# .NET and More > Microsoft Azure and Cloud Dev >  [RESOLVED] Azure Storage

## FunkySloth

Hi Guys,

Can anyone give me a simple explanation that I can understand as what is the difference between Azure Blob, File, Queue and Table Storage?. I've read the Microsoft Documentation and somehow got a little grasp about these types of storages, however, it gives me this overwhelming feeling that I didn't get it in the right way. For example, Blob and File storage were kinda the same but differ in accessibility, I guess. Because File storage applies SMB, wherein stored data are accessible for all the computers that are connected in the same network. While Blob Storage is accessible via HTTP/HTTPS. And this Queue Storage makes me confused a little bit more due to I don't know what it is for and specially the last one which is Table storage (NoSql) thing.

Please help me to understand this as a developer cause I want to learn more about Azure and IoT.

Really appreciate the help.

Thanks

----------


## PlausiblyDamp

Blob storage is a reasonably cheap way of storing objects (or files really) - however it doesn't implement any of the things you would expect from a normal file system so there is no standard File IO functionality, no concept of locking a file etc. It pretty much gives you a cheap way of storing files in the cloud than can be accessed over HTTP.

File stores are a typical windows network file share, you can map drives to them (firewall might need to let traffic out) secure them and generally treat them as a typical NTFS volume that has been shared out.

Table Storage is a very simplistic NoSQL store, compared to a typical SQL DB or similar it is a lot cheaper, potentially very fast and can store massive amounts of data but you lose the idea of tables, PK/FK etc. Table store is great for storing data that doesn't have a fixed schema or would work as a flat file structure almost. Performance can be excellent for inserts - in excess of 20,000 inserts a second so if you are dealing with a rapid intake of data they can be an excellent solution for a fraction of the cost a RDBMS would cost.

Queues aren't really a storage mechanism, more of a messaging system - if you have multiple components that need to communicate then queues behave almost like an email system. Things put messages into queues and other things read them out. This can be handy as the rate messages enter a queue can be different to the speed they are processed, it can act as a way to improve front end speed while effectively buffering data to be processed by a back end system.

----------


## FunkySloth

I guess I understand quite now the Blob and File storage. And about Queues is it something like I store a message and tells my application what will do? Sorry if I'm having a hard time about this cause it's my first time in Azure and English is not my native language.

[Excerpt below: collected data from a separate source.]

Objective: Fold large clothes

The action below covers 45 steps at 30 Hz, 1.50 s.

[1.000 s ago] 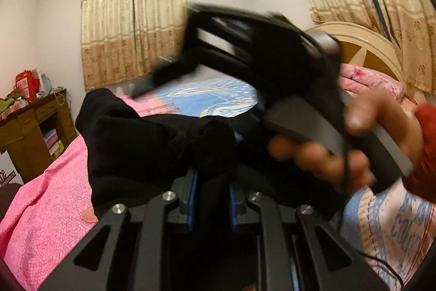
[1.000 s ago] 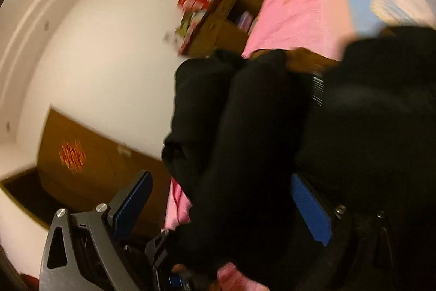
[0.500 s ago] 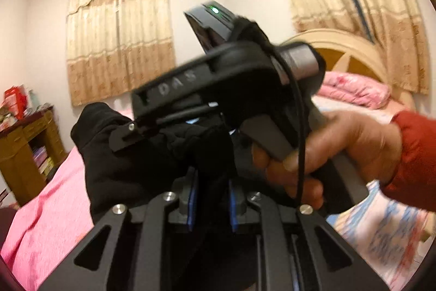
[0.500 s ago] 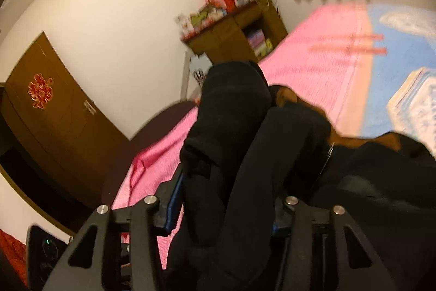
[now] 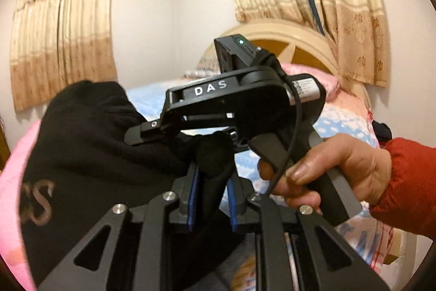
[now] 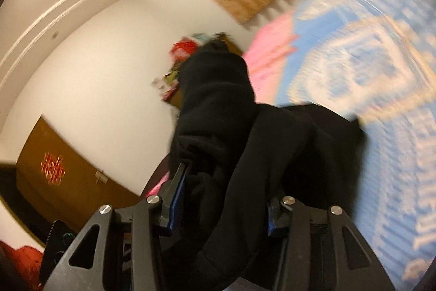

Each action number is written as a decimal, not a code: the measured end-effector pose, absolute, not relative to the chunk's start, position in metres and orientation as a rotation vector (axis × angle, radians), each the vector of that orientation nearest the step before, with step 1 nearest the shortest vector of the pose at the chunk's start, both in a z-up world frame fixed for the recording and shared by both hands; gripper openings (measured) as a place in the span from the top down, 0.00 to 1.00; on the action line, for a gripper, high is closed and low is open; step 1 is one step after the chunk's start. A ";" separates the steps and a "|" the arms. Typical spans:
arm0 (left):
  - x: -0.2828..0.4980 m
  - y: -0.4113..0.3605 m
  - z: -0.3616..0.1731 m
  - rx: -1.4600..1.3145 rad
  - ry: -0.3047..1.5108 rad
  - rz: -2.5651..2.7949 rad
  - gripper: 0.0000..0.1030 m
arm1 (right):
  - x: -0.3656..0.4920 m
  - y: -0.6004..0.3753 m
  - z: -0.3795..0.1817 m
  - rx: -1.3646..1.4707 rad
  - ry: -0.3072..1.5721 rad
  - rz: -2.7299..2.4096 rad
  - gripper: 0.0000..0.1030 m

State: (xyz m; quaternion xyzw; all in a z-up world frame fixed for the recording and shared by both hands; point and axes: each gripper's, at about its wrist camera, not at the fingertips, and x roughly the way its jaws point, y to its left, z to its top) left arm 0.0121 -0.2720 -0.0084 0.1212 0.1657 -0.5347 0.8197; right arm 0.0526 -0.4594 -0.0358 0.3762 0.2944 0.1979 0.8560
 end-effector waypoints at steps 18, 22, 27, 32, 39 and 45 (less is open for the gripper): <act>-0.022 -0.136 0.032 0.184 0.418 -1.194 0.11 | 0.007 -0.508 -0.106 0.991 0.604 0.341 0.29; 0.028 -0.072 0.065 0.047 0.388 -1.041 0.00 | -0.038 -0.520 -0.074 0.937 0.486 0.257 0.29; 0.117 -0.076 0.065 0.080 0.355 -0.698 0.00 | -0.042 -0.491 0.012 0.629 0.424 0.178 0.29; 0.185 -0.119 0.007 -0.006 0.624 -0.686 0.15 | -0.002 -0.443 0.069 0.535 0.397 0.217 0.29; 0.135 -0.125 0.012 0.126 0.458 -0.845 0.15 | 0.057 -0.414 0.044 0.588 0.517 0.326 0.28; 0.136 -0.109 0.011 0.084 0.443 -0.889 0.11 | 0.130 -0.394 0.023 0.585 0.652 0.434 0.23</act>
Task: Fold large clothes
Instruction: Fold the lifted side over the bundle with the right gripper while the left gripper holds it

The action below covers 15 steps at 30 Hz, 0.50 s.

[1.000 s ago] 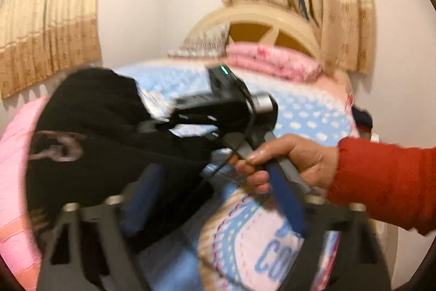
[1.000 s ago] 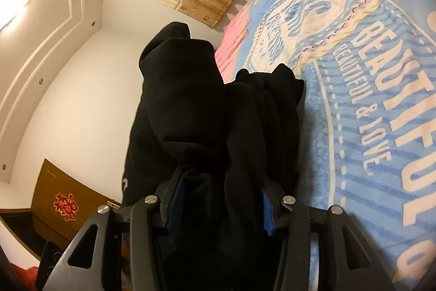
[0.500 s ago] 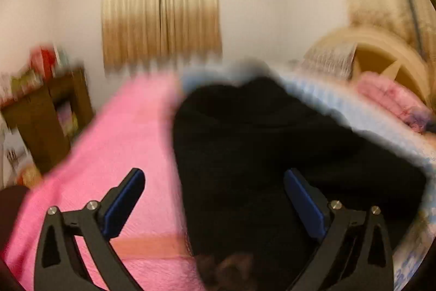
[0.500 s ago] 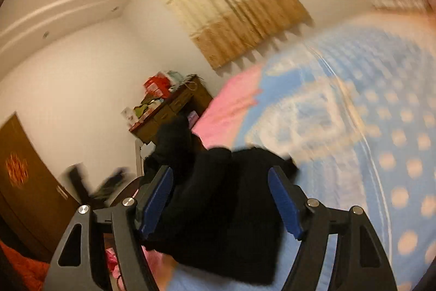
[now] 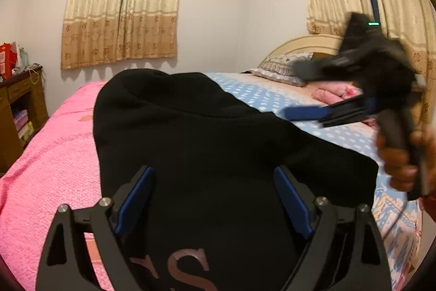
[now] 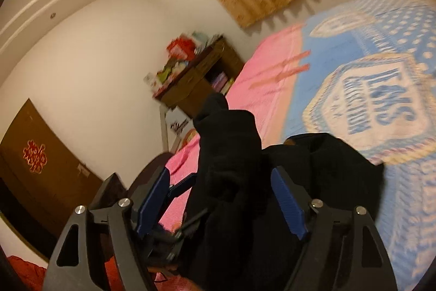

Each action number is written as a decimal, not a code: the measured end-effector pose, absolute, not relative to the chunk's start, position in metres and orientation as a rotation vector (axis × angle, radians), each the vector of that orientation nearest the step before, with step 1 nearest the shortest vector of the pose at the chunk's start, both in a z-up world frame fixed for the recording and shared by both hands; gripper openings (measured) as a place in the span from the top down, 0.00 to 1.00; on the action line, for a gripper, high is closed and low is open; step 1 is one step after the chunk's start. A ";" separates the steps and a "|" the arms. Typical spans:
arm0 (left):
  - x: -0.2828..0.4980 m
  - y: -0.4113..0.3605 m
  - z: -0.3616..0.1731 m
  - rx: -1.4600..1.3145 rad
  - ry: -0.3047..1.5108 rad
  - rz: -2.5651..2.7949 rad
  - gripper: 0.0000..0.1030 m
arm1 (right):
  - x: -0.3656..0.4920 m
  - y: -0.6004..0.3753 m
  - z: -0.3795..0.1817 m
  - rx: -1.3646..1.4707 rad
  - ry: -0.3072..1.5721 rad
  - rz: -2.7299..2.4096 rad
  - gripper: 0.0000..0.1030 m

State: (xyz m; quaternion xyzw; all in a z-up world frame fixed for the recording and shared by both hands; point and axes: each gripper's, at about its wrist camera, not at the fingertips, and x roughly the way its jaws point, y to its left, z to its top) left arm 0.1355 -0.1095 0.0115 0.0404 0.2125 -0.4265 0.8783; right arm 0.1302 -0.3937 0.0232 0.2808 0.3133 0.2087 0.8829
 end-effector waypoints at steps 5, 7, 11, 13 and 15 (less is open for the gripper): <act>0.124 -0.121 0.008 0.104 0.416 -0.918 0.10 | 0.178 -0.356 -0.016 0.508 0.829 0.486 0.23; 0.114 -0.129 0.006 0.148 0.412 -0.936 0.10 | 0.181 -0.355 -0.029 0.531 0.847 0.493 0.50; 0.089 -0.146 0.015 0.278 0.366 -1.034 0.11 | 0.149 -0.363 -0.019 0.506 0.784 0.474 0.64; 0.077 -0.145 0.033 0.263 0.349 -1.142 0.10 | 0.118 -0.376 -0.009 0.517 0.730 0.461 0.66; 0.072 -0.138 0.056 0.207 0.319 -1.214 0.05 | 0.091 -0.396 -0.008 0.549 0.702 0.433 0.66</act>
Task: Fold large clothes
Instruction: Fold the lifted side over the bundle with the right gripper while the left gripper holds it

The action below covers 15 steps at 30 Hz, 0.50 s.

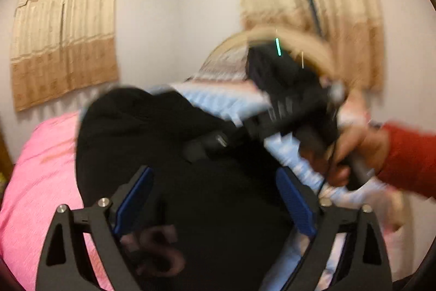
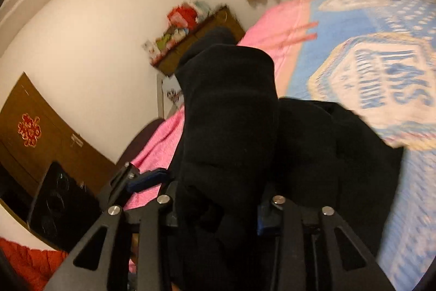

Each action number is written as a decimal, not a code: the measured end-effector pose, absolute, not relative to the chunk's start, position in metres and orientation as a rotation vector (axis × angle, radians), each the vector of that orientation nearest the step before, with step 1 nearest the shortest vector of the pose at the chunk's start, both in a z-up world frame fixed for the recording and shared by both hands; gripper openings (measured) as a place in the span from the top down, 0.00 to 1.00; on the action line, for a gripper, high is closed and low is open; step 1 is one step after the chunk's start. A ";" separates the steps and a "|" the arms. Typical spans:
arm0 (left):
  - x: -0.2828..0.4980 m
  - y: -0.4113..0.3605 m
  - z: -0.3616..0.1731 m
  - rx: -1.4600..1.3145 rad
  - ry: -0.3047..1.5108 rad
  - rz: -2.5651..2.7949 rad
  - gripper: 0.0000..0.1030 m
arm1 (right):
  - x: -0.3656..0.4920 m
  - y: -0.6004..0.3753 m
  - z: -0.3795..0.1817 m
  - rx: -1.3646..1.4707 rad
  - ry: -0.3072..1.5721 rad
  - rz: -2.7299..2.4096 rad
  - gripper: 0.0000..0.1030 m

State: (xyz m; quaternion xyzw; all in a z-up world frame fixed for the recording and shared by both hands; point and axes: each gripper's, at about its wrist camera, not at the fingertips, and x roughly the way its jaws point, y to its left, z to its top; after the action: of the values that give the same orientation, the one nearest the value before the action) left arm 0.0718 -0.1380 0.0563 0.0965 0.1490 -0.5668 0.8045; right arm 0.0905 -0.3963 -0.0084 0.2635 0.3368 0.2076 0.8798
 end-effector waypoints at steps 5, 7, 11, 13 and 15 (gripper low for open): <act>0.092 -0.144 0.111 0.135 0.273 -1.082 0.00 | 0.029 -0.463 -0.034 0.713 0.646 0.363 0.67; 0.112 -0.176 0.106 0.209 0.332 -0.935 0.00 | 0.024 -0.477 -0.062 0.782 0.673 0.341 0.67; 0.144 -0.229 0.041 0.315 0.526 -0.721 0.01 | 0.028 -0.480 -0.110 0.936 0.672 0.405 0.64; 0.143 -0.227 0.019 0.259 0.534 -0.670 0.00 | 0.024 -0.485 -0.116 0.998 0.667 0.406 0.61; 0.139 -0.221 0.015 0.242 0.496 -0.613 0.00 | 0.015 -0.486 -0.102 0.943 0.669 0.402 0.55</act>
State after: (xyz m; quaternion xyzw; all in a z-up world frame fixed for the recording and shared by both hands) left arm 0.1387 -0.2212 0.0149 0.1175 0.2412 -0.2977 0.9162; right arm 0.0146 -0.4864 -0.1022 0.4427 0.3139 0.1886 0.8185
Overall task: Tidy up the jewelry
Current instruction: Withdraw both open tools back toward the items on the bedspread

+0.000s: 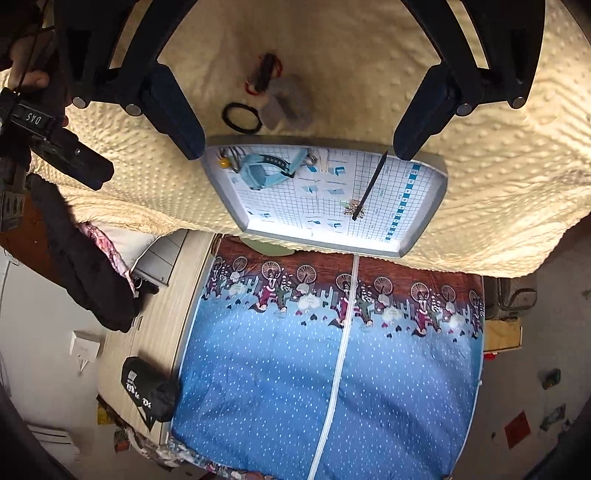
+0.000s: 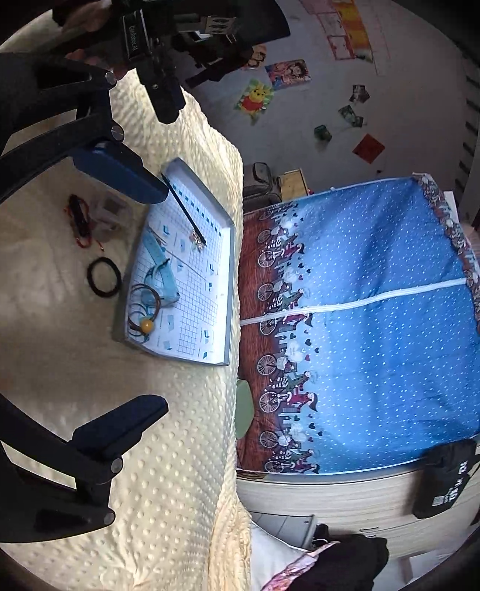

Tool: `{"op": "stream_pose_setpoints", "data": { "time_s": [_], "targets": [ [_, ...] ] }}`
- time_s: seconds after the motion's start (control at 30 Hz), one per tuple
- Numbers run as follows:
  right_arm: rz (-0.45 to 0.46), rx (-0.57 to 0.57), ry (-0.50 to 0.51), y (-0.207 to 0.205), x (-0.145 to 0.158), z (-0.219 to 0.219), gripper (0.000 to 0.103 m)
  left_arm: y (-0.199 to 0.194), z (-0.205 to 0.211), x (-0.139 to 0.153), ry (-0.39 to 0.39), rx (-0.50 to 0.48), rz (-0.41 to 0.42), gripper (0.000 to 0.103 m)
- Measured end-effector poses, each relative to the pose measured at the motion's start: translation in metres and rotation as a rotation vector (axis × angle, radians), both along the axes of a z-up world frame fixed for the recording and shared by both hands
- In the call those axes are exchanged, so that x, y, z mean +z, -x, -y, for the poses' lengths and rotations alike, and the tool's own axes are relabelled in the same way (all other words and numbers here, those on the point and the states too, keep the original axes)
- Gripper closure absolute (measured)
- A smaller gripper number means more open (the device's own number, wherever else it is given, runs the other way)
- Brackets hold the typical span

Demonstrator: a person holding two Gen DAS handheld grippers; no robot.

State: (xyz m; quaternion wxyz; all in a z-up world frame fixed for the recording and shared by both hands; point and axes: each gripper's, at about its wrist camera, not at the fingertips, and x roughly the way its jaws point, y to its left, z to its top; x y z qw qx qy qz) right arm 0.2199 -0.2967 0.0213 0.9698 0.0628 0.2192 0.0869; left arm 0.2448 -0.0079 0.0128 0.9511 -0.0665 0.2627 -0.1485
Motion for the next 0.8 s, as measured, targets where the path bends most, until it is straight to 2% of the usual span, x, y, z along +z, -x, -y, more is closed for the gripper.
{"op": "stream_pose_setpoints", "data": {
  "time_s": [0.2, 0.33, 0.6, 0.8],
  "targets": [
    [0.004, 0.027, 0.014, 0.06, 0.01, -0.002, 0.001, 0.067, 0.008, 0.008, -0.079, -0.04, 0.08, 0.0],
    [-0.009, 0.034, 0.028, 0.099, 0.006, -0.004, 0.001, 0.097, 0.009, 0.003, -0.097, -0.061, 0.096, 0.0],
    [-0.081, 0.046, 0.061, 0.142, -0.017, -0.01, 0.001, 0.125, 0.002, -0.024, -0.099, -0.093, 0.022, 0.0],
    [-0.189, 0.053, 0.088, 0.144, -0.046, -0.01, 0.001, 0.132, -0.002, -0.047, -0.143, -0.092, -0.051, 0.0]
  ]
}}
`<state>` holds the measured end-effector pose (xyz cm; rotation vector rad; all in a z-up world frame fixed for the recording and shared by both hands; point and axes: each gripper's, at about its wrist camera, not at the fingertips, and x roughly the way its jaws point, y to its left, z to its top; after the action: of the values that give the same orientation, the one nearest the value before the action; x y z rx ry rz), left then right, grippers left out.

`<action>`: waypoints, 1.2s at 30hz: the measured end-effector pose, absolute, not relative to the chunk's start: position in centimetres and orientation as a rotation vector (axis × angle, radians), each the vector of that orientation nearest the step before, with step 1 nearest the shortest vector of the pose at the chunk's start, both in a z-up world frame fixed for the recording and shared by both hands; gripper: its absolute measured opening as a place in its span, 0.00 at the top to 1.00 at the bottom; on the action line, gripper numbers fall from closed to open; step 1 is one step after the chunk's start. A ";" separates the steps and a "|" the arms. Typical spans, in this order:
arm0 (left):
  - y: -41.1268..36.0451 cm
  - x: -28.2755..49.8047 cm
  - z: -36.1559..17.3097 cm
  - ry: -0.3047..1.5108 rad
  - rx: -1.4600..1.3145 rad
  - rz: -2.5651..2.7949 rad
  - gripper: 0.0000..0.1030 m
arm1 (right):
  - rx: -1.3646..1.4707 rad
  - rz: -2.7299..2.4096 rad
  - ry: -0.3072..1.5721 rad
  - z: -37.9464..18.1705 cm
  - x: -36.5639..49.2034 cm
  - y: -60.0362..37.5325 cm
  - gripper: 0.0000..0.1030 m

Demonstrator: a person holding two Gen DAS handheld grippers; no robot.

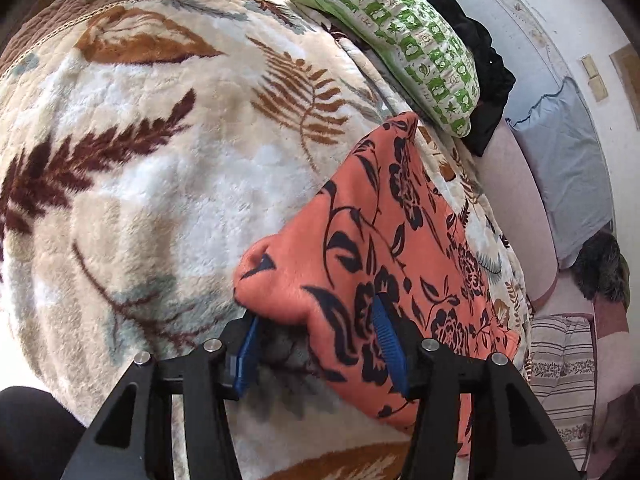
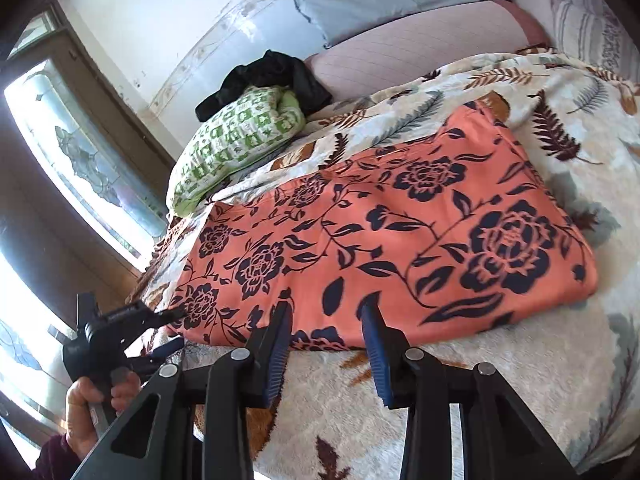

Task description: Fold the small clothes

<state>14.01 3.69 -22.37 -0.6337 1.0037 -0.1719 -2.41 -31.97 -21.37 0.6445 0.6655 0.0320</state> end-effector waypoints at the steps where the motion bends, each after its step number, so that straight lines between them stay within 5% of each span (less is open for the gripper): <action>1: 3.6 14.8 -22.2 1.001 -0.640 -0.178 0.47 | 0.644 0.048 0.674 -21.3 -1.7 -31.4 0.63; 8: 2.1 14.7 -19.7 0.859 -0.571 -0.258 0.47 | 0.645 0.092 0.656 -21.2 3.5 -31.1 0.64; 15: 1.0 16.0 -22.8 0.969 -0.475 -0.182 0.46 | 0.774 0.086 0.842 -26.5 7.9 -31.7 0.90; 18: 0.2 15.4 -20.9 0.892 -0.427 -0.210 0.63 | 0.735 0.098 0.789 -25.0 7.3 -31.4 0.89; 21: -1.2 15.1 -19.4 0.849 -0.353 -0.225 0.65 | 0.692 0.166 0.674 -22.7 6.4 -30.7 0.88; 23: -1.7 15.3 -19.9 0.866 -0.344 -0.198 0.60 | 0.658 0.170 0.731 -23.3 7.2 -29.9 0.88; 25: -2.2 15.8 -21.2 0.925 -0.337 -0.180 0.37 | 0.725 0.197 0.919 -26.8 9.0 -29.4 0.91; 27: -2.6 15.8 -22.1 0.953 -0.324 -0.168 0.38 | 0.803 0.200 0.866 -26.9 8.3 -30.3 0.94; 31: -3.3 15.3 -21.1 0.918 -0.279 -0.167 0.76 | 0.805 0.226 0.868 -26.5 7.7 -31.0 0.94; 36: -6.3 14.0 -17.7 0.819 -0.145 -0.202 0.80 | 0.828 0.165 0.775 -25.0 5.7 -34.6 0.88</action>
<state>14.00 -6.31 -17.65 -0.1446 0.8192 -0.2024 5.69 -34.65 -24.99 0.8284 0.7750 0.1646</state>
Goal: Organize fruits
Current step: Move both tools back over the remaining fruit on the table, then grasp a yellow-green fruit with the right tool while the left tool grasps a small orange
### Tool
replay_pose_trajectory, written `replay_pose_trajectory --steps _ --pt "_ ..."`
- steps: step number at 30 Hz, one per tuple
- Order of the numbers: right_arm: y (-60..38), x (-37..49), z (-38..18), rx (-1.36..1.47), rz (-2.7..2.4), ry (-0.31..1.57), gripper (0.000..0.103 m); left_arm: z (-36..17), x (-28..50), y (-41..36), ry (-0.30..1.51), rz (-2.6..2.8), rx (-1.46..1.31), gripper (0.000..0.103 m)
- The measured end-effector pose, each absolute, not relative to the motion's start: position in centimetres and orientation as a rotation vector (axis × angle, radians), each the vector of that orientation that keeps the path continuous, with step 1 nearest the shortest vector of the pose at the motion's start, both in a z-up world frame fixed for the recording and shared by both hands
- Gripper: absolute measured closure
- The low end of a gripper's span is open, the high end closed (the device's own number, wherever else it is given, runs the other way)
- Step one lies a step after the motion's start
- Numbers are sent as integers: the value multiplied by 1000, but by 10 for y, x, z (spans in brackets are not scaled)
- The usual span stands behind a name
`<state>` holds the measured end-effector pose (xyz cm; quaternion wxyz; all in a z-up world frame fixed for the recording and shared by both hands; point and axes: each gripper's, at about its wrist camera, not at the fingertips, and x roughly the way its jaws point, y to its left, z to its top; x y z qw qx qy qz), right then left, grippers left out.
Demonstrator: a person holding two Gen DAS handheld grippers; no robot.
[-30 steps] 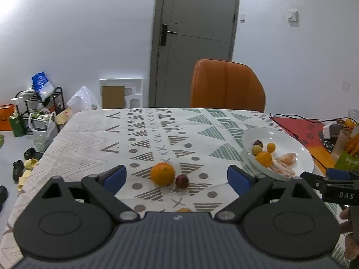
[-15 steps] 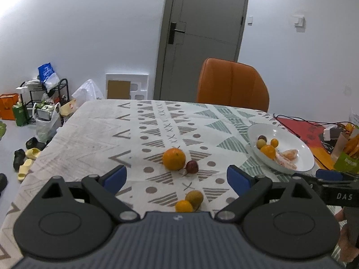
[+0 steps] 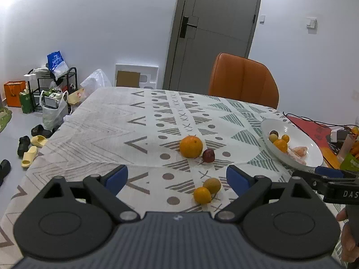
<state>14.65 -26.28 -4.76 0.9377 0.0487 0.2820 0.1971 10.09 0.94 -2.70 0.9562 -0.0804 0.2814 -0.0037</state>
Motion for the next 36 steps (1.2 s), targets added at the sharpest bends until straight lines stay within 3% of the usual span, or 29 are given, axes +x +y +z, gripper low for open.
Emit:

Can you give me a more real-word project that can be use using Queues.

Thanks

----------


## PlausiblyDamp

Sorry for the late reply...

Queues can be used in several different types of application, usually when whatever initiates a process needs to complete quickly but the actual work may take longer to complete.

As an example, imagine an online ordering system. A user accesing the store can happily add things to their basket etc. and eventually will need to go and complete a checkout process. This could be a complex process behind the scenes - not only does the order need to be created and stock allocated (which is what the user sees) but stock needs to be assembled ready for collection, deliveries need to be organised and scheduled, email confirmations and updates need to be sent, possibly new stock needs to be reordered and so on. If all of this was done as part of the user's checkout process it could make the user interaction a very slow process.

Allowing the first bit, order is created and stock allocated, to be part of the actual checkout process will keep things efficient. Dropping one or more messages into a queue (or queues) would then allow the subsequent activities to occur at a slower rate or even at a scheduled rate. This makes the initial checkout faster for the user and allows more flexibility for the backend.

This process might end up as a series of queues, once the initial order is confirmed a message is queued to notify staff to assemble the order, once this is complete another message could trigger an email and initiate the order collection process and so on.

----------